Brief: The material below contains a line with "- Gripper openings" and a line with "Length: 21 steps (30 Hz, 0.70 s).". Copy exactly those two lines and all lines between them.

Dataset extract:
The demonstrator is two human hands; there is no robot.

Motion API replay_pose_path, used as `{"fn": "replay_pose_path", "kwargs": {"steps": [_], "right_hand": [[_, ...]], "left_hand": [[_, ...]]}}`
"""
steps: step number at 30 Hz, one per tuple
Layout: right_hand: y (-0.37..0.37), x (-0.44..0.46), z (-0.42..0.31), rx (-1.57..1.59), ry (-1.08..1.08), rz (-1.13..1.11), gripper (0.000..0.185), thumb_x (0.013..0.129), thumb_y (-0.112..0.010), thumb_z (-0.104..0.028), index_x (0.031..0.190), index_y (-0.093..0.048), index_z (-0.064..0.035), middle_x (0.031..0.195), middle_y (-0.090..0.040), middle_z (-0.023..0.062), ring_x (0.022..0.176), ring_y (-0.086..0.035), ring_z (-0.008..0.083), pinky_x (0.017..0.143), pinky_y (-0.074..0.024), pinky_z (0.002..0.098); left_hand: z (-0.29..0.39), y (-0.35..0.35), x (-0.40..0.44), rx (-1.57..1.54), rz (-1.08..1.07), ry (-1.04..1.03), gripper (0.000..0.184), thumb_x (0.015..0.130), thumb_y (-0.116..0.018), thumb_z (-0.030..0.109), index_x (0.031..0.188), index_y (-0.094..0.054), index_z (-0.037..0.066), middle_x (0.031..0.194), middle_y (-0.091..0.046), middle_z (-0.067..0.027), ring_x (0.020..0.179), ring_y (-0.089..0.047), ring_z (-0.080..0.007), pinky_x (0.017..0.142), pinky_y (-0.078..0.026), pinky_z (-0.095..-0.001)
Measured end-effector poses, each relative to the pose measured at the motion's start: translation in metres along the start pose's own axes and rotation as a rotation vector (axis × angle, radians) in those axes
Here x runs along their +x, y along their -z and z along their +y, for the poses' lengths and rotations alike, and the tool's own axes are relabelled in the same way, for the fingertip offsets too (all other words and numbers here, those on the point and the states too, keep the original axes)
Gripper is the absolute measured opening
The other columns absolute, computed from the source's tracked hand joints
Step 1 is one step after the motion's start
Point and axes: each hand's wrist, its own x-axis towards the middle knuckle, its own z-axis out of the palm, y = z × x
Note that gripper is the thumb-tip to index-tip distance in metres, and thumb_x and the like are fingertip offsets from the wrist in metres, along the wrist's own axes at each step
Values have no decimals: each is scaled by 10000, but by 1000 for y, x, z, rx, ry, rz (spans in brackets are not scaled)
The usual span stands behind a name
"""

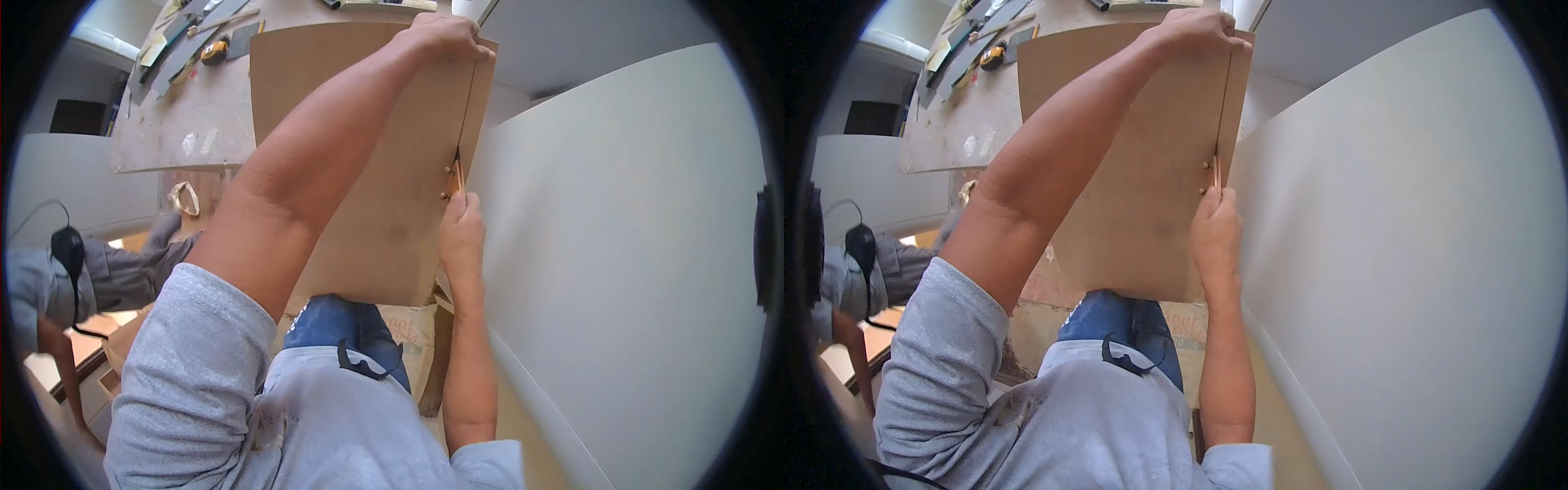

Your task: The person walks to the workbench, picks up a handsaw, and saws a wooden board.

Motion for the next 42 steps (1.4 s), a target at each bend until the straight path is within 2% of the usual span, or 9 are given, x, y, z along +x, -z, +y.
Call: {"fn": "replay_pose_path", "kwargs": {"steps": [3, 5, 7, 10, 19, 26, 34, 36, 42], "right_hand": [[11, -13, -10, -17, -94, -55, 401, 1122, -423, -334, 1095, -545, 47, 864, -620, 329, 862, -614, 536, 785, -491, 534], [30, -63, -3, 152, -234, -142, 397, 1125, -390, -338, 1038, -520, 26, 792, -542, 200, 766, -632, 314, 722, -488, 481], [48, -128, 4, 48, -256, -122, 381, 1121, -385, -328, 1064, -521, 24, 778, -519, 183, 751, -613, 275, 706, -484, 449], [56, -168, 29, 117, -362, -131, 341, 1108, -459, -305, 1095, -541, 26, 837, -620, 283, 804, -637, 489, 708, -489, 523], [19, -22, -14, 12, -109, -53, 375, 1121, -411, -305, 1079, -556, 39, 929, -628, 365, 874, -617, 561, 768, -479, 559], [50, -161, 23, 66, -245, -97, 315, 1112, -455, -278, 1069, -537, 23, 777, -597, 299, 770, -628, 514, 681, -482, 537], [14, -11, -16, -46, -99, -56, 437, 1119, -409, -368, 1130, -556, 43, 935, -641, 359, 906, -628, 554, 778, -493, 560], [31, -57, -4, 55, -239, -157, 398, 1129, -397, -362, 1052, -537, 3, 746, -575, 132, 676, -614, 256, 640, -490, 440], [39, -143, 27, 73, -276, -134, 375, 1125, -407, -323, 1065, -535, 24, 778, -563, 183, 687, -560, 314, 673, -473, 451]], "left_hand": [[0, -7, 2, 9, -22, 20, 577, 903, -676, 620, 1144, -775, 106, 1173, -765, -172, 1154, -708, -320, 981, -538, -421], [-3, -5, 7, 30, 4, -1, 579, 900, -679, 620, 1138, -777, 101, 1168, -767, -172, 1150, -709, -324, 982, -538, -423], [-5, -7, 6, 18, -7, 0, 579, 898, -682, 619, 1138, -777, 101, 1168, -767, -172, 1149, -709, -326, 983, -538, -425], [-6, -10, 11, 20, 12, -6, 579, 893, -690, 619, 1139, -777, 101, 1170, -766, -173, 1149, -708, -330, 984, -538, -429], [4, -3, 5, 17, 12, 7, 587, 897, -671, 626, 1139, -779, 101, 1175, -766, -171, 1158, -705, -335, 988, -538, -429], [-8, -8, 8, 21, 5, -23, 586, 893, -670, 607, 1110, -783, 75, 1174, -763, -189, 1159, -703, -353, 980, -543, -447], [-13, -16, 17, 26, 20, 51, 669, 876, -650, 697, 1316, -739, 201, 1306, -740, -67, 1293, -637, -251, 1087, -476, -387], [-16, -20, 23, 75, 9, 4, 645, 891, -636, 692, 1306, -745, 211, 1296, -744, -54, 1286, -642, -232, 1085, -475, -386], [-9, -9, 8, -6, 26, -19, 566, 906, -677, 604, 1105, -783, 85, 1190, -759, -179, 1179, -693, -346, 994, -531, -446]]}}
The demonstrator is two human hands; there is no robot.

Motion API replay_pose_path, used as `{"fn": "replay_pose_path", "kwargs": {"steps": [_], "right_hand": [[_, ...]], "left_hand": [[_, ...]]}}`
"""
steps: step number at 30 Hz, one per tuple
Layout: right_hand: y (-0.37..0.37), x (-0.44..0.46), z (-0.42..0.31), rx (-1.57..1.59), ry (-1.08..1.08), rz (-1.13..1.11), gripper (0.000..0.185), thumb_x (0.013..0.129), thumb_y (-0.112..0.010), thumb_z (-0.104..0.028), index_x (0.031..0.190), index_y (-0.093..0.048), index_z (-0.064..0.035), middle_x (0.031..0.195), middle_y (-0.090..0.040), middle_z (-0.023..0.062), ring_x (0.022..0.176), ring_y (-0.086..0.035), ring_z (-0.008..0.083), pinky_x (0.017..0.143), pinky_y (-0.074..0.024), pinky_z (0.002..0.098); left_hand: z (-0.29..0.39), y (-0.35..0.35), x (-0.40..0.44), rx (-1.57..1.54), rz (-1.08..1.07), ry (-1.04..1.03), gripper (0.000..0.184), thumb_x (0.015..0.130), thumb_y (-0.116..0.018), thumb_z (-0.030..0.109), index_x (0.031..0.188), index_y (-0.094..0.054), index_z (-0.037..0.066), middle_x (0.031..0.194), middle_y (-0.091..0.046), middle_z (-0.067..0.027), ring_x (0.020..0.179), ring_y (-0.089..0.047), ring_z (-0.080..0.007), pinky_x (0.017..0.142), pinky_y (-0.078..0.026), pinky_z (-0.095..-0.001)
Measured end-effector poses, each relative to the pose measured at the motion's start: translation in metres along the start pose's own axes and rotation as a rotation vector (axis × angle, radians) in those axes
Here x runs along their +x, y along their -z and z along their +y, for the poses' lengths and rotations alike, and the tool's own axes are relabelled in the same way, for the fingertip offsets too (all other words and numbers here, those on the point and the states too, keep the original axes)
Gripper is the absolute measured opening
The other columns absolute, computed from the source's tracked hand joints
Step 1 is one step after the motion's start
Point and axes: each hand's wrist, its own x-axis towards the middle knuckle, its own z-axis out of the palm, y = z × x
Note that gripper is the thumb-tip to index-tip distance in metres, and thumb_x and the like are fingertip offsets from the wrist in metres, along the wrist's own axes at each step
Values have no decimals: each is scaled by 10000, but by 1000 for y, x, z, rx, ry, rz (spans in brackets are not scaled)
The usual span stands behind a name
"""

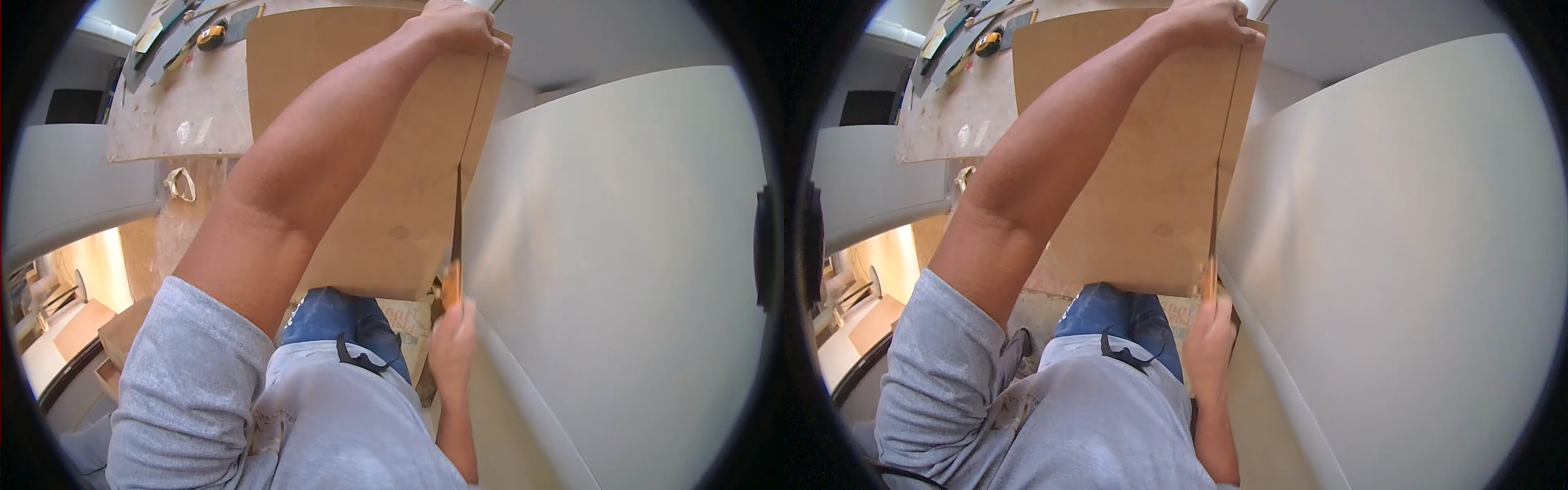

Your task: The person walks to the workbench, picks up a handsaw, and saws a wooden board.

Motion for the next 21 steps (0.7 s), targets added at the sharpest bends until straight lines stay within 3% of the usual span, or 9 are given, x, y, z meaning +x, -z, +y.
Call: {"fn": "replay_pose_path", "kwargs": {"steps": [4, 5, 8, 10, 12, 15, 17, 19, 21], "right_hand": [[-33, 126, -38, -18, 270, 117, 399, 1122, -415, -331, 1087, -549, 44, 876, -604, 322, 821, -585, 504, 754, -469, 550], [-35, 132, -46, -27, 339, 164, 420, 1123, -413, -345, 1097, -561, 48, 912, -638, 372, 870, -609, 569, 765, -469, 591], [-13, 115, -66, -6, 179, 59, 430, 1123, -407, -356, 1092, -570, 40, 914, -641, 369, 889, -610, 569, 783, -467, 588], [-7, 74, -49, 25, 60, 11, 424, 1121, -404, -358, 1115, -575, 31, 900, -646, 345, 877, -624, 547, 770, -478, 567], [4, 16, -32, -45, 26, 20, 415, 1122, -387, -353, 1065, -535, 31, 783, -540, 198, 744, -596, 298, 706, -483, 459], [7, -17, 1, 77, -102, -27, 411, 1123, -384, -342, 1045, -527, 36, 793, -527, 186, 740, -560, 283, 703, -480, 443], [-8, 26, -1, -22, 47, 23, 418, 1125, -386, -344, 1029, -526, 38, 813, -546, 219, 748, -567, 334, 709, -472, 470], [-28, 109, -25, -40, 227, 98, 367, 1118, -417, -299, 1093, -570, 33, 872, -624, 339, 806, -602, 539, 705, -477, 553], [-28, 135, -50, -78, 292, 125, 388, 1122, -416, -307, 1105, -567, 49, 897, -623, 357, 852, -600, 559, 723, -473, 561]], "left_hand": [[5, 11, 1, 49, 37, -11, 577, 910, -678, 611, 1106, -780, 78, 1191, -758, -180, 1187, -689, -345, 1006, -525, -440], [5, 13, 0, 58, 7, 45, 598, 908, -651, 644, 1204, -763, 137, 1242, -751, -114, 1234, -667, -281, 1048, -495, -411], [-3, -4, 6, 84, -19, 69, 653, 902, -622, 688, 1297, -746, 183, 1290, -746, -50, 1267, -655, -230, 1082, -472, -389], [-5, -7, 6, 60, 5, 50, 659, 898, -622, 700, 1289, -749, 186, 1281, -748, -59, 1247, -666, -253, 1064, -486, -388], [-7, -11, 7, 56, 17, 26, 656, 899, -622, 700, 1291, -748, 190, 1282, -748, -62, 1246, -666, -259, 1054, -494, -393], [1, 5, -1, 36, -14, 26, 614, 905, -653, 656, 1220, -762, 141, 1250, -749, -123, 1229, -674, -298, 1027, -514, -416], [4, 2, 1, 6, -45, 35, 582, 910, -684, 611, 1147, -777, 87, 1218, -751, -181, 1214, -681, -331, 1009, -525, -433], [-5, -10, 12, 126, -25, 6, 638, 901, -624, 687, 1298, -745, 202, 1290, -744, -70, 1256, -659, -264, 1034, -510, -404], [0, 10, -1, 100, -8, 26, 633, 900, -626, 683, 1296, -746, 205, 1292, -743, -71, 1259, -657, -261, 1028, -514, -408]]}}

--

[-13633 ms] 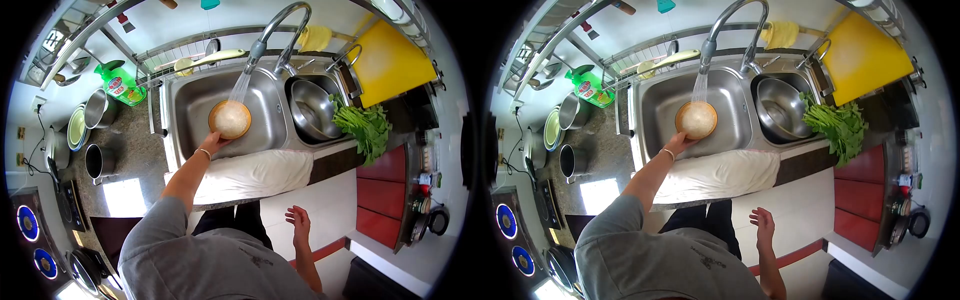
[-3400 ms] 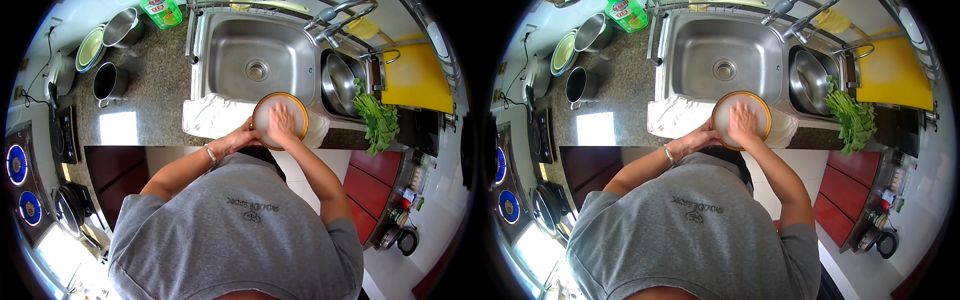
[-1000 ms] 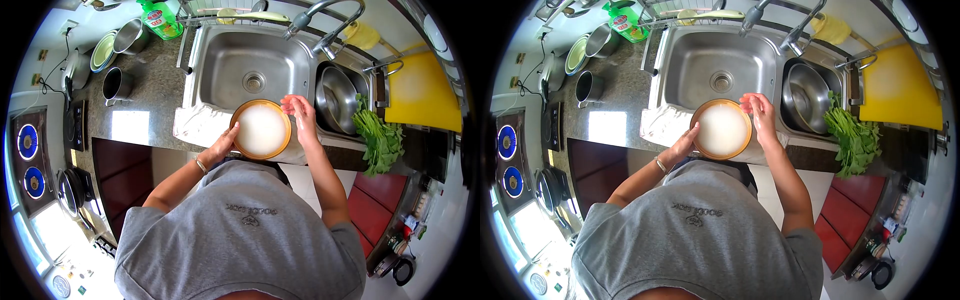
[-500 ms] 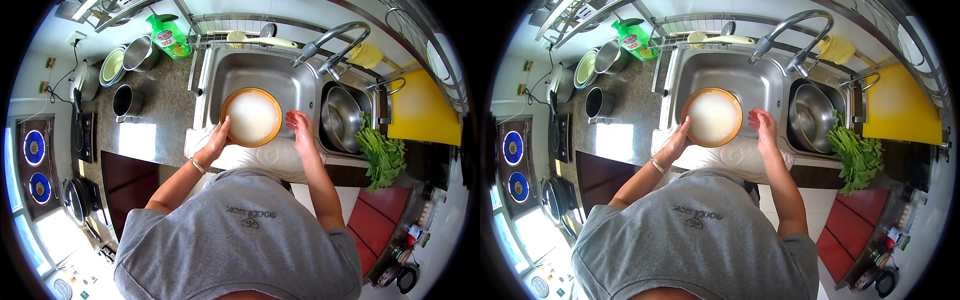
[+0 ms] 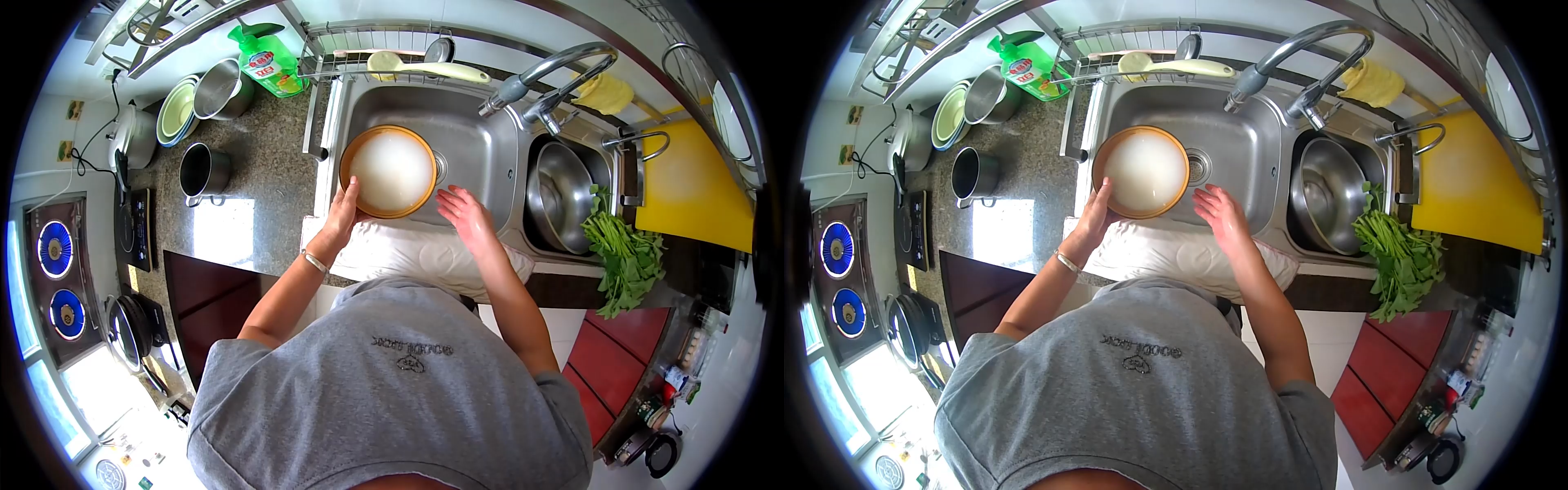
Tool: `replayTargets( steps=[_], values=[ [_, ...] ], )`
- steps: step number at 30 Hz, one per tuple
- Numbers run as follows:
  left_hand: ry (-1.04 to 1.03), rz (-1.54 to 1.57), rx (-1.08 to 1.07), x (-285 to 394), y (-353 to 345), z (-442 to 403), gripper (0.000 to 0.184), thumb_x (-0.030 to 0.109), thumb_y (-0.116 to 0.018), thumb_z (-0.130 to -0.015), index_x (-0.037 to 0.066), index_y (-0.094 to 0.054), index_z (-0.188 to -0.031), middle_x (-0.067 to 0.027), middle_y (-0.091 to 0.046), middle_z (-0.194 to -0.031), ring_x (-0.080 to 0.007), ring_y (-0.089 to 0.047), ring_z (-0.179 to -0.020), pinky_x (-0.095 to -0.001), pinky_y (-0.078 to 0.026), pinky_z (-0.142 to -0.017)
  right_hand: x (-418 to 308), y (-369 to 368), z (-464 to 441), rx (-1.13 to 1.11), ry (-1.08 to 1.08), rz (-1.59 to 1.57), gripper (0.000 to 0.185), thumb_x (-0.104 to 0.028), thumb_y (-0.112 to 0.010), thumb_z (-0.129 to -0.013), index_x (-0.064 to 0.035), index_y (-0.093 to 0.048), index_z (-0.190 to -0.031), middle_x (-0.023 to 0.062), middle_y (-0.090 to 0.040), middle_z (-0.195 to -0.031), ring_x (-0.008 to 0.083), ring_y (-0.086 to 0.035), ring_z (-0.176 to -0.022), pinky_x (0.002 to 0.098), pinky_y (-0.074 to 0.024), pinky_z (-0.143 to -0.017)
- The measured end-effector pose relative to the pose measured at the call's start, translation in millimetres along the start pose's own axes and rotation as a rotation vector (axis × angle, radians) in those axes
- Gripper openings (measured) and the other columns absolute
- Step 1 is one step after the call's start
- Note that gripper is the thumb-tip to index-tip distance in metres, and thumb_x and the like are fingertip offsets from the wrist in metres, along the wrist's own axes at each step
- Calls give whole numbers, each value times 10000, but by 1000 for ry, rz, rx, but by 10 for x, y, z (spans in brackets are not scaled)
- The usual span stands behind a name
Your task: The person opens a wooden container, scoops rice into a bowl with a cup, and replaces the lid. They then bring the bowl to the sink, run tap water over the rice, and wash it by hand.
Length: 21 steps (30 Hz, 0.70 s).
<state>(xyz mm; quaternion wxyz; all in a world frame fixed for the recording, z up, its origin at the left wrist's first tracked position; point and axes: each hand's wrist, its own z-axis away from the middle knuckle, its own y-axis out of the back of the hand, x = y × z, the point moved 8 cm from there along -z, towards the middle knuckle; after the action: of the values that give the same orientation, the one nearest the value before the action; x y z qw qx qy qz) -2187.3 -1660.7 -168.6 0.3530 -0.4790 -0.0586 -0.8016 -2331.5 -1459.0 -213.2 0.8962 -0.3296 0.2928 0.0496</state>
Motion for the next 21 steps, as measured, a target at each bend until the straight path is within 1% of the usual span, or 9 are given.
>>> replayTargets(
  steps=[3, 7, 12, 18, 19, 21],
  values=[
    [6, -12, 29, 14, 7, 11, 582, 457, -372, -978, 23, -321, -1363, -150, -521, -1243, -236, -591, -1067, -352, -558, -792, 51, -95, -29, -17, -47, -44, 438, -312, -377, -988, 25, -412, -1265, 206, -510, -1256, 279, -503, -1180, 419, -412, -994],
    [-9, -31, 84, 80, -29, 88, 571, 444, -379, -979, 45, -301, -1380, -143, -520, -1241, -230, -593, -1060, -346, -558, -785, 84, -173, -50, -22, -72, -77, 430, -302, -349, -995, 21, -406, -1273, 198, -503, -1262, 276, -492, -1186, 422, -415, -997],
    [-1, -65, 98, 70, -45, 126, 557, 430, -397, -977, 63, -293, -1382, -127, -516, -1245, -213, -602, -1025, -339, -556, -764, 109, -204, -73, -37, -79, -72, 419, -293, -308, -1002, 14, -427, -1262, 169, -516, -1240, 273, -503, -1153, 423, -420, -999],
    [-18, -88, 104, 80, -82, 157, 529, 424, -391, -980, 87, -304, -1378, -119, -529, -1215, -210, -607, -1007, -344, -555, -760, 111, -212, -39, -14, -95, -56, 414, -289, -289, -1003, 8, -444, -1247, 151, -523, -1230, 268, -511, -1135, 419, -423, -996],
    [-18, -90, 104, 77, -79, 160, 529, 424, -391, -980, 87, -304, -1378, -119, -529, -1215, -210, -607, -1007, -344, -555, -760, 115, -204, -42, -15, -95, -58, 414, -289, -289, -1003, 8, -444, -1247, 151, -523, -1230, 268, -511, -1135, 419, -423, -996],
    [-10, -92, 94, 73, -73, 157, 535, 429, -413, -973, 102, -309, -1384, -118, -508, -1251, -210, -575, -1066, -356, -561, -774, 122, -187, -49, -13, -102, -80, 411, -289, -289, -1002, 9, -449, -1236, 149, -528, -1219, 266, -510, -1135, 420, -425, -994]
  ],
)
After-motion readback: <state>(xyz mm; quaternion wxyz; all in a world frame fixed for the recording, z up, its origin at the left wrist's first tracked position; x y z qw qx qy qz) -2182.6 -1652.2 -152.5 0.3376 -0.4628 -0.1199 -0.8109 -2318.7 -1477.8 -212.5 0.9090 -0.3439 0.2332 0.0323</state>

Solution to the problem:
- Gripper openings (measured) and the other columns absolute
- Step 1 is one step after the call's start
- Note that gripper is the thumb-tip to index-tip distance in metres, and thumb_x and the like are fingertip offsets from the wrist in metres, along the wrist's own axes at each step
- Calls give whole numbers, each value times 10000, but by 1000 for ry, rz, rx, but by 10 for x, y, z (spans in brackets are not scaled)
- The usual span stands behind a name
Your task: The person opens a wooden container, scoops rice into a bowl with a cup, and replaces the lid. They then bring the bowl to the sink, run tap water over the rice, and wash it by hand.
Length: 21 steps (30 Hz, 0.70 s).

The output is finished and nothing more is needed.